To do:
Exclude the pictures and reproduce the remaining data exactly as written.
-------------------------
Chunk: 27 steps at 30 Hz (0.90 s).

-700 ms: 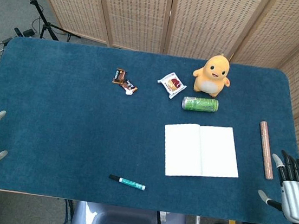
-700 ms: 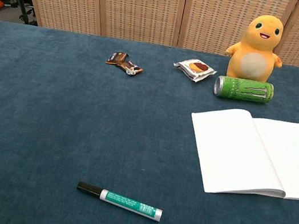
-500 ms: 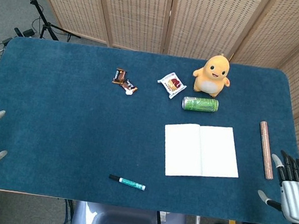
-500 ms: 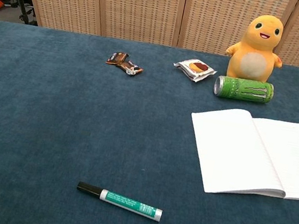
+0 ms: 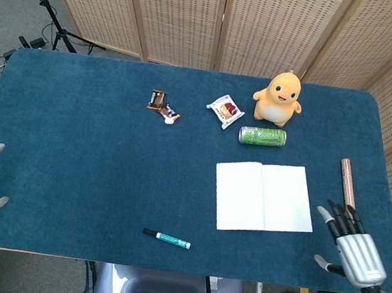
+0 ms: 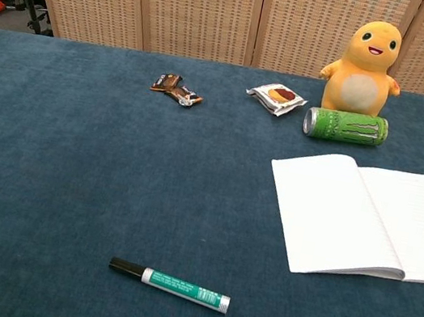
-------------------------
Problem solution:
Chunk: 27 steps at 30 Hz (0.90 s).

-700 ms: 
-700 ms: 
-500 ms: 
-500 ms: 
+0 ms: 
+0 ms: 

With the output given, the exercise is complete.